金沢国際文化交流研究所とNPO法人「京都文化協会」が主催する同展。作品は、2008年に開催された北海道洞爺湖(とうやこ)サミットでも展示され、話題となった俵屋宗達筆の「風神雷神図屏風(びょうぶ)」、没後400年を迎えた七尾出身の絵師長谷川等伯の「松林図屏風」、狩野永徳が手がけた「洛中洛外(らくちゅうらくがい)図屏風」、藤原隆信が源頼朝と平重盛を描いたと伝えられる「神護寺三像」などの国宝と、等伯の「山水図襖(ふすま)」をはじめとする重要文化財などを複製したもの。
これらは原作品を所蔵する寺院などから寄せられた「作品の劣化が進み、公開が難しいため、本物と見まがうような複製品が欲しい」との要望や、海外に流出した作品を日本でも見てもらいたいとの思いから作られた。それぞれ原作品を所蔵する社寺や海外流出前に作品を所有していた博物館、ゆかりの地方自治体などに寄贈され、これまでニューヨークやパリのルーブル美術館などでも公開された。

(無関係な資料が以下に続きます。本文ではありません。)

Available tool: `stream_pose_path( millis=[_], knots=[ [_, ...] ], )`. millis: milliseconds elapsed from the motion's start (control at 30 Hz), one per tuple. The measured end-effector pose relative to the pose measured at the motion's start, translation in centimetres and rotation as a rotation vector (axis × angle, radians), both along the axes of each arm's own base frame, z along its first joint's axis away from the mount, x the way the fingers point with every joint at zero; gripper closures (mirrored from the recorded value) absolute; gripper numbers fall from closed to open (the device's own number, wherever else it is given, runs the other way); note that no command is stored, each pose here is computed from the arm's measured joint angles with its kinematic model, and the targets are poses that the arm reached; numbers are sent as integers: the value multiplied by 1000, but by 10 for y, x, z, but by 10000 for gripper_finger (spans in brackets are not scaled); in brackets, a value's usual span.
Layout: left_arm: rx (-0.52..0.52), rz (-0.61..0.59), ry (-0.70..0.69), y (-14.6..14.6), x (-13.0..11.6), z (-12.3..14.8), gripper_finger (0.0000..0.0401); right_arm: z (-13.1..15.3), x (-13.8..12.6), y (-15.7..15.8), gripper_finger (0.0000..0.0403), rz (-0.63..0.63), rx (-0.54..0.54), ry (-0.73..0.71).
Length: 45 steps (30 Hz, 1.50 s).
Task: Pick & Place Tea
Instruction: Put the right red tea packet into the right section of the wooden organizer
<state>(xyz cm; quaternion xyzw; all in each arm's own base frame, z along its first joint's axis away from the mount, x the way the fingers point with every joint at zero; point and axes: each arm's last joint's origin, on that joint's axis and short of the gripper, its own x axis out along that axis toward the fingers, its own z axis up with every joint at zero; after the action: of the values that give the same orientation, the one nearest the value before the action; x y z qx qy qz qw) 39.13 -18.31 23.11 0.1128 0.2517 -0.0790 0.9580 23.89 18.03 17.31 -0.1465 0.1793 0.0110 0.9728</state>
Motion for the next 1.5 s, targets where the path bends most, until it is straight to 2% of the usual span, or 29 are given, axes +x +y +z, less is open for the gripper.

展示品のうち、「山水図襖」は、京都の高台寺塔頭(たっちゅう)・圓徳院から傷みが激しいため、原作品全32面を石川県七尾美術館(七尾市)と京都国立博物館(京都市東山区)に16面ずつ寄託したいと相談。文化財未来継承プロジェクト「綴(つづり)プロジェクト」として複製作品制作に取り組んでいるキヤノン(東京都大田区)と京都文化協会に金沢国際文化交流研究所、箔一(森戸2)が協力して制作した。32面すべてが完成するのは今秋の予定で、今回は「冬の面」4面だけを展示している。

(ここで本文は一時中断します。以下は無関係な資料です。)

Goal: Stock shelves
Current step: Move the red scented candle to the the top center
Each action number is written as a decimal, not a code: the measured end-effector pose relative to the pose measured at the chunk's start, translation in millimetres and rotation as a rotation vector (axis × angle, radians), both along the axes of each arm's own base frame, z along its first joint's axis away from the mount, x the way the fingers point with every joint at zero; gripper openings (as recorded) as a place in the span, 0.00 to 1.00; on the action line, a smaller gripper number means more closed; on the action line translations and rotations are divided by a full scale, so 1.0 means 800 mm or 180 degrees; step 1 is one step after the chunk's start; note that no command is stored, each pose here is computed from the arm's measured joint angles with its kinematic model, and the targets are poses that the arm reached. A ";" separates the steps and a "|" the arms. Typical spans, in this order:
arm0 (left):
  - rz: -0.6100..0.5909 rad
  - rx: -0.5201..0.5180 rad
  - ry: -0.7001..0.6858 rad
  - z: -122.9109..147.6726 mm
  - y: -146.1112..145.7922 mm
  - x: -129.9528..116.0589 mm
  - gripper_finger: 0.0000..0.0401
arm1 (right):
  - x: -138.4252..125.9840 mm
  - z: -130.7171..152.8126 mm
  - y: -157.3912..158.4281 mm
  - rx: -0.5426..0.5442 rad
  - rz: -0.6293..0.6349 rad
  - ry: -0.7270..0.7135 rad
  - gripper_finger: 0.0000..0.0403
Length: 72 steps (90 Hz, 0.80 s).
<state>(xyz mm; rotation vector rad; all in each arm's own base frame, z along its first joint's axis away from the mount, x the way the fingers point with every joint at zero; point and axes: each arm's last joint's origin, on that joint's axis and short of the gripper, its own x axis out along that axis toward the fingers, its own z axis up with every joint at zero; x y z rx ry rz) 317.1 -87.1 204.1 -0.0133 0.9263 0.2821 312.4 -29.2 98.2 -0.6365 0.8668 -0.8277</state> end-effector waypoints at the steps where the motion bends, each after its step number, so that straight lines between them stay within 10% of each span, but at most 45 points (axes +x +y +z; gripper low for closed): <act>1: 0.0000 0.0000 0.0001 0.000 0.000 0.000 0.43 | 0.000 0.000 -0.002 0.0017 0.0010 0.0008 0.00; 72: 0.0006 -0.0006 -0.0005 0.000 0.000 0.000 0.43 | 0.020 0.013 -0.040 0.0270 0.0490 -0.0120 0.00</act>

19点のうち14点を手掛けたキヤノンによると、複製作業はまず、原作品をデジタル一眼レフカメラで細かく分割して撮影。得られたデジタルデータを画像処理し、和紙や絹に印刷。原作品と見比べながら、何度も補正をかけて、水墨画の微妙な諧調までも本物そっくりに再現する。現在のプリント技術で表現できない金箔(きんぱく)は、伝統工芸士が実際に金沢の金箔を使って加工。最後に、表具師が襖や屏風に仕立てる。完成まで1点あたり平均約8カ月がかかるという。
同研究所代表の浅野達也さんは「ルーブル美術館では、ごく間近で作品を見ることができるが、日本では作品に近づくことができない。デジタル技術を使った複製作品を見てもらうことによって、本物の保管と、一般の方に作品に親しんでもらうことが両立できるのでは」と同展の魅力を語る。
開館時間は10時~18時(金曜・土曜は20時まで、最終日の6日は17時まで)。入場料は、一般=800円、大学生・高校生=500円、中学生以下無料。6月6日まで。